Dell is being more aggressive in extending financing to its SMB customers, according to an article in the Wall Street Journal.
Although I recognize the risks inherent in providing relatively generous credit terms to SMBs, many of which have suffered inordinately during the savage economic downturn and the current joyless recovery, Dell is doing the right thing, for itself and for the economy.
As the money spigots are turned tightly off by banks and other traditional sources of credit, Dell and other vendors that depend on the ongoing patronage of SMBs confront a difficult dilemma: refuse to provide vendor financing to these customers, and see them perish or go to other vendors willing to extend financial largesse; or provide them with the financing they need to buy your products and services, incurring the risk that some of them will fail anyway and not repay your loans.
The second option is better, particularly if Dell is selective in how and to whom it provides its vendor financing. In that regard, Dell, which derives about 23 percent of its revenue from SMBs (companies with fewer than 500 employees), is taking a conservative, prudent approach in assessing the credit risks of its clientele.
That’s good practice, of course.

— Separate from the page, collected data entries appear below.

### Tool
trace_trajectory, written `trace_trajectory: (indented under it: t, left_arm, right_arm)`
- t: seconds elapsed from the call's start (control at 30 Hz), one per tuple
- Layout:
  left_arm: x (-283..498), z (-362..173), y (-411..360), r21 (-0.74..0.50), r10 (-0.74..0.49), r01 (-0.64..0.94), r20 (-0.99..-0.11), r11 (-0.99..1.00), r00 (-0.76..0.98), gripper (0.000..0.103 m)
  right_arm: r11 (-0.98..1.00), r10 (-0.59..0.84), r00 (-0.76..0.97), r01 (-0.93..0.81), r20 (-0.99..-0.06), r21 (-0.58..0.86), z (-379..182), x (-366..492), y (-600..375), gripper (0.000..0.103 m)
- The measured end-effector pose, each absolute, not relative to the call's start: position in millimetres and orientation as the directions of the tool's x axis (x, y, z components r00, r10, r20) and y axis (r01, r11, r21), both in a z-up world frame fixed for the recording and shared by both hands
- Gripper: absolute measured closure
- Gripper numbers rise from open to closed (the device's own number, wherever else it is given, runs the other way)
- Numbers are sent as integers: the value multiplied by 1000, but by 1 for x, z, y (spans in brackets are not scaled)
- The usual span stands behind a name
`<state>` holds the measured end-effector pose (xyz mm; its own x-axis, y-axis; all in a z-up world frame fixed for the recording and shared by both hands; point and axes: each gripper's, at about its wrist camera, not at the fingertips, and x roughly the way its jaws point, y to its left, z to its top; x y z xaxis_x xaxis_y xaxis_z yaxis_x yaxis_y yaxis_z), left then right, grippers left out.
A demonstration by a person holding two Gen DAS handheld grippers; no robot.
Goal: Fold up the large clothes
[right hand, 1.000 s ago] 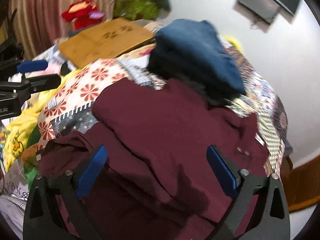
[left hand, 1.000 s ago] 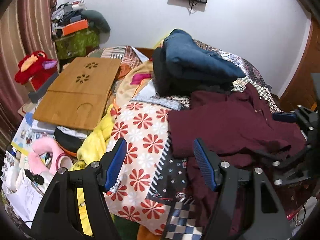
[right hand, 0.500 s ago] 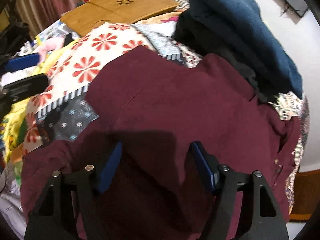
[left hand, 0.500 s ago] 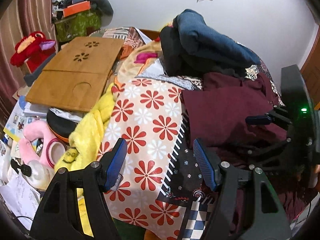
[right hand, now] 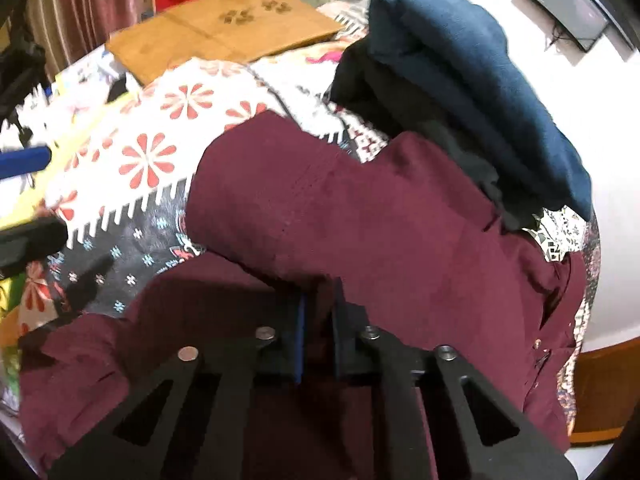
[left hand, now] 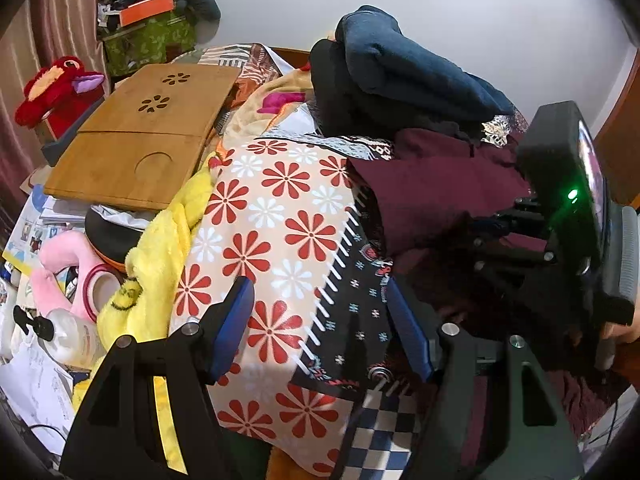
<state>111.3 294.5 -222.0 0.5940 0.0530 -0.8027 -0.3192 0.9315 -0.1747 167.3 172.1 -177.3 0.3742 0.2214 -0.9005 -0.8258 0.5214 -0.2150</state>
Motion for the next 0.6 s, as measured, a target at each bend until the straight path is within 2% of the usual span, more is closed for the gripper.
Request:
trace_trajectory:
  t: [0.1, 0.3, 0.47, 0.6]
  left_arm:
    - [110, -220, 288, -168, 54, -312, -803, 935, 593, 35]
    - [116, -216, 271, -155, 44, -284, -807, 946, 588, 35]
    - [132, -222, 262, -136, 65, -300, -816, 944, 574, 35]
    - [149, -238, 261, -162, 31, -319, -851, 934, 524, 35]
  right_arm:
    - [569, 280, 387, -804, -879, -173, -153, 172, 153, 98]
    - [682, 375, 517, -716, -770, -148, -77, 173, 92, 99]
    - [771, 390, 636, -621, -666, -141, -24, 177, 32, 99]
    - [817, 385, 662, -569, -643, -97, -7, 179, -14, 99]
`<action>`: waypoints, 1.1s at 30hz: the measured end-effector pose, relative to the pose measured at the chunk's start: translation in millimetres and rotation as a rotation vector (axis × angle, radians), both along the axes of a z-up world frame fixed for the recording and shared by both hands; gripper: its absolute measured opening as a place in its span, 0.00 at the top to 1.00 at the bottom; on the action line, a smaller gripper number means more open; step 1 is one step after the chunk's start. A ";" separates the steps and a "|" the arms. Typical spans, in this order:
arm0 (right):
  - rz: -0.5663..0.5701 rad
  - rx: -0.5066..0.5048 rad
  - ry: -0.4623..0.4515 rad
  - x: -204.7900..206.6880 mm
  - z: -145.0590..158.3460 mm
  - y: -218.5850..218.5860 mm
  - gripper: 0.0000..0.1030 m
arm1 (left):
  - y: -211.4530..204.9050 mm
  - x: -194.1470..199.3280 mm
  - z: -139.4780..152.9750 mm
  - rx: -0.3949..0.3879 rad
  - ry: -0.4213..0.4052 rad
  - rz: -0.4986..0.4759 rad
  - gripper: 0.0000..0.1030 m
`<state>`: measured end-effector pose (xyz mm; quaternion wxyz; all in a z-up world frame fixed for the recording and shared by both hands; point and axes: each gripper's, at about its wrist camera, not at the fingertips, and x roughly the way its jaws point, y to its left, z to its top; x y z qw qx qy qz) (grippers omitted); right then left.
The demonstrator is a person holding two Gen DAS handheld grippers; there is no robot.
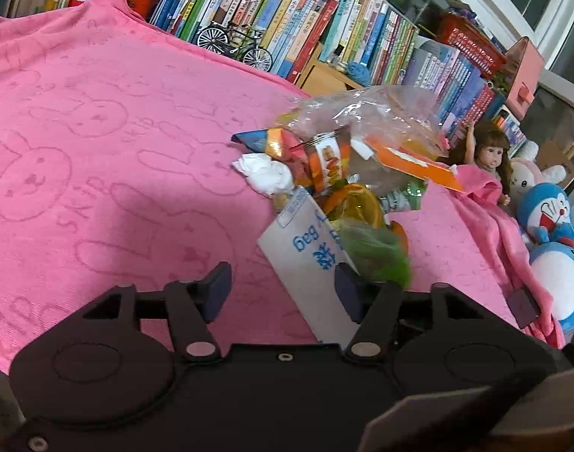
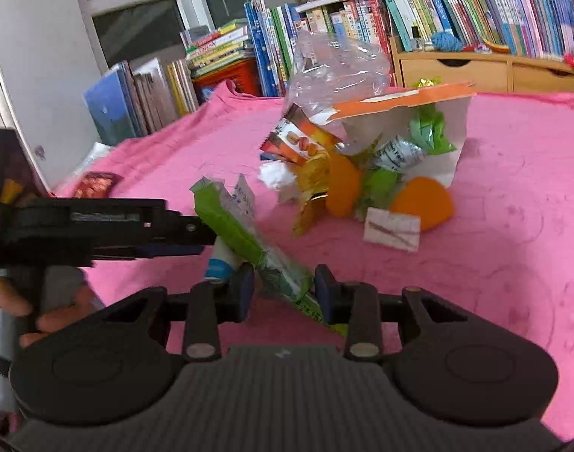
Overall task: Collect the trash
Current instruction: 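Grasp the white paper packet with the left gripper while the right gripper holds the green wrapper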
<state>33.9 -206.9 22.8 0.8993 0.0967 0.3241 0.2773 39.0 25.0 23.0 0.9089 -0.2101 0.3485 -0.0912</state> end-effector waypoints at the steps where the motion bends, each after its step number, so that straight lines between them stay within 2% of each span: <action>1: -0.004 0.048 0.023 0.5 -0.2 -7.2 0.61 | 0.5 -0.4 -0.4 -0.003 0.000 -0.003 0.32; 2: -0.012 0.075 0.036 0.7 -1.4 -11.9 0.61 | 0.9 -0.9 -0.6 -0.013 -0.001 -0.008 0.29; 4: -0.034 0.050 0.035 1.1 -1.6 -12.8 0.61 | 1.4 -1.8 -1.9 -0.050 0.000 -0.021 0.21; 6: -0.030 0.035 0.035 0.6 -1.3 -8.5 0.61 | 0.8 -2.6 -2.6 -0.081 0.008 -0.024 0.20; 8: 0.011 0.067 0.048 0.2 -3.4 -4.5 0.61 | 0.6 -3.2 -2.7 -0.101 0.015 -0.036 0.20; 11: 0.035 0.086 0.045 -5.1 -4.8 -1.2 0.61 | 4.5 -4.5 -2.0 -0.104 0.023 -0.028 0.21; 14: 0.053 0.150 0.077 -5.6 -8.6 -4.2 0.62 | 10.5 -5.4 -2.2 -0.111 0.016 -0.032 0.29; 16: 0.031 0.164 0.083 -5.8 -10.2 -6.0 0.64 | 12.2 -5.4 -3.3 -0.117 0.017 -0.034 0.42; 17: 0.012 0.165 0.085 -5.7 -10.6 -7.9 0.65 | 12.3 -4.9 -4.5 -0.119 0.022 -0.039 0.45; 21: -0.055 0.176 0.062 -9.4 -8.7 -16.4 0.65 | 8.5 -2.0 -10.0 -0.125 0.039 -0.052 0.48; 23: -0.091 0.147 0.052 -11.5 -7.6 -16.3 0.72 | 3.8 0.2 -12.5 -0.113 0.039 -0.051 0.59; 25: -0.126 0.116 0.055 -12.9 -8.2 -16.1 0.77 | -1.2 3.1 -15.5 -0.106 0.059 -0.052 0.88; 27: -0.143 0.106 0.059 -15.3 -10.7 -18.1 0.81 | -4.2 1.2 -15.5 -0.106 0.055 -0.058 0.89; 30: -0.144 0.094 0.043 -20.8 -12.0 -18.8 0.82 | -9.9 -7.4 -6.4 -0.040 0.006 -0.071 0.91; 33: -0.132 0.088 -0.008 -26.8 -9.2 -17.9 0.74 | -12.7 -18.0 6.2 0.022 -0.042 -0.074 0.92</action>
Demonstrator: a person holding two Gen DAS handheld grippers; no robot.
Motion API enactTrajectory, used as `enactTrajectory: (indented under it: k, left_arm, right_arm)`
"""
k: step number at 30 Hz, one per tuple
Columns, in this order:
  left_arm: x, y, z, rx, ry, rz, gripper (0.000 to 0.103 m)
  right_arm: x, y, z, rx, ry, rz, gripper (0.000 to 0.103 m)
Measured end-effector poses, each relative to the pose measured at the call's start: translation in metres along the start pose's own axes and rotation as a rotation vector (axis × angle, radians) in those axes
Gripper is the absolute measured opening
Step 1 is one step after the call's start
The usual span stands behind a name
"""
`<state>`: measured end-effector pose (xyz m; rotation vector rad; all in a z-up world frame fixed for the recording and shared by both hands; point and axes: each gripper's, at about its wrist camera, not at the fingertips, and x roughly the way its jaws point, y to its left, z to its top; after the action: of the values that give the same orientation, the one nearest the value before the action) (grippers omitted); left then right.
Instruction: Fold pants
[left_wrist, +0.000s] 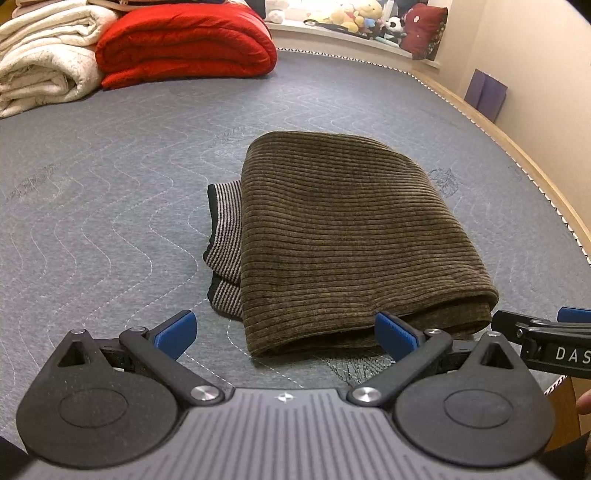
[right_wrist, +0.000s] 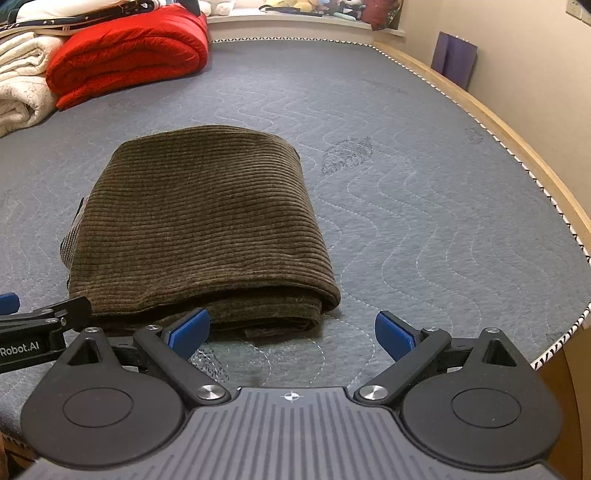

But it’s also good practice for Dell to reach out and help those customers who can be helped, and who will continue buying Dell PCs, servers, and services when times improve. The concept of enlightened self-interest in business often is viewed cynically, and there’s no question that it features a hard edge of commercial realpolitik. It can work, though, delivering benefits for all involved, and this is one example where it definitely serves more than one party’s interests.
Dell has $7 billion in credit available for small companies, and it extends most of the credit itself rather than through financial intermediaries. Good for Dell, and good for the companies and organizations that qualify for the financing.